Michael Gillespie tweeted: "Whew! ID #Ransomware can now identify 200 ransomware families. :) Sad such a milestone was hit so quickly..." He added a list from the malwarehunterteam site, that gets added to dynamically. When you click this link, it will likely be more than 200.
Well, if you look at other malware statistics, this is still not even a drop in the bucket. There are millions of virus strains out there so just give it (a little bit of) time to reach the 1,000 ransomware strain count. Unfortunately this is going to be an exponential graph because more and more it will be fully automated, enterprise strength criminal malware creating more strains in an effort to evade detection.
Competing cybercrime mafias show the increasing commoditization of crypto-locking malware and the need for black hat developers to differentiate their wares in what is now an increasingly crowded marketplace. Kaspersky Labs estimates that between April 2015 and March 2016, there were more than 715,000 ransomware victims worldwide, or an increase of 5.5 times over the preceding 12-month period.
BankInfoSecurity reported that efforts to block the bad guys are ramping up but are still in their infancy. The new European public-private No More Ransom project, launched July 2016, reports this week that at least 2,500 ransomware victims were able to download the portal's free decryptor tools - mainly for CoinVault, WildFire and Shade - and recover their data, avoiding paying more than $1 million in ransoms, happy project organizers say. However, that's just 0.35 percent of the total number of ransomware victims seen from April 2015 to March of this year.
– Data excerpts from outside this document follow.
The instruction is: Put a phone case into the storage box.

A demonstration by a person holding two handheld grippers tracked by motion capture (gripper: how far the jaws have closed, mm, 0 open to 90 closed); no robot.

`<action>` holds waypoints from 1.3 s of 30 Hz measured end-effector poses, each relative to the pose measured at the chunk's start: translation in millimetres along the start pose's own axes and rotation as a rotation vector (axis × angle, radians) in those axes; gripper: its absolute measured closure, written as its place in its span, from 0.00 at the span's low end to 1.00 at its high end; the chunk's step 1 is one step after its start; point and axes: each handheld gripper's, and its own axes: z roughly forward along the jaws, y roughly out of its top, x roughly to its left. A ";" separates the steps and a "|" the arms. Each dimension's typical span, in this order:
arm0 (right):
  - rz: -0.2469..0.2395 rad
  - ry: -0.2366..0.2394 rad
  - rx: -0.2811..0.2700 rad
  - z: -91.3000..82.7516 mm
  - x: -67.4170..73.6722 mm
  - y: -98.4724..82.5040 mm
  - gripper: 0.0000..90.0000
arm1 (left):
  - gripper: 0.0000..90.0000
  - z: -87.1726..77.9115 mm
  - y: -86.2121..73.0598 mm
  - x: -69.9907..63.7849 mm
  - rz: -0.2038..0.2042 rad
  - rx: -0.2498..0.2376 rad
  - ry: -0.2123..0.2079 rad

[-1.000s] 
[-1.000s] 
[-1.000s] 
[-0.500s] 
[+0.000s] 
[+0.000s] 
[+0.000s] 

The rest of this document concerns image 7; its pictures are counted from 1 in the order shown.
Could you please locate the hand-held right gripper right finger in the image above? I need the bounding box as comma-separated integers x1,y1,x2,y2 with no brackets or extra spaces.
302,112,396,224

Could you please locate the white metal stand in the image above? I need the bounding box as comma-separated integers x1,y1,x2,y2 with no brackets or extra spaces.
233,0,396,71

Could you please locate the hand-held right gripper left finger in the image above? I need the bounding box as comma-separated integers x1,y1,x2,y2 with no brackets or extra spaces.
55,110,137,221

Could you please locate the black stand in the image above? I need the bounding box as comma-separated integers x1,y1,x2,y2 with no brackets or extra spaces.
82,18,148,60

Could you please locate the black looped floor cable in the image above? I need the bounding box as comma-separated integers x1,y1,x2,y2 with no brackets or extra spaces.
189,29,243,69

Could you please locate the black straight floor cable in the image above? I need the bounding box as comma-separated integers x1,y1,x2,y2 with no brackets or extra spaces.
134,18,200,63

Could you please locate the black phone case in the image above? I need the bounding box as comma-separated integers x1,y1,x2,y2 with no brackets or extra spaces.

No More Ransom launched as a joint venture between the Dutch National Police and Europol, as well as security firms Kaspersky Lab and Intel Security, a.k.a. McAfee.
Since then, law enforcement agencies from these 13 countries have also signed up: Bosnia and Herzegovina, Bulgaria, Colombia, France, Hungary, Ireland, Italy, Latvia, Lithuania, Portugal, Spain, Switzerland and the United Kingdom.
Would be nice to see a similar initiative in North America as well!
But for now, every organization is going to be exposed to this type of cyber harassment that is part of a simmering internet cold war between the US, Russia and China.
Your Last Line Of Defense: Employees
Ransomware is now so successful and profitable that it has drawn in the largest, well-funded malware mafias who continue to furiously innovate in an attempt to grab market share from each other.
For every under skilled, overly confident new entrant into the ransomware market there is at least one extremely clever group of malicious actors capable of building effectively uncrackable crypto-prisons for your company's data. And when your data goes to malware jail, your organization suffers downtime, data loss, possible intellectual property theft, and in certain industries like healthcare, ransomware infections are now looked at to possibly be a HIPAA violation resulting in heavy fines.
With every new ransomware strain it becomes increasingly important to shore up your company's last line of defense: your employees. That means ensuring that your users have been given effective security awareness training to identify social engineering red flags, whether they come through malvertising on exploit-laced web pages or deviously crafted phishing emails that make it through your filters.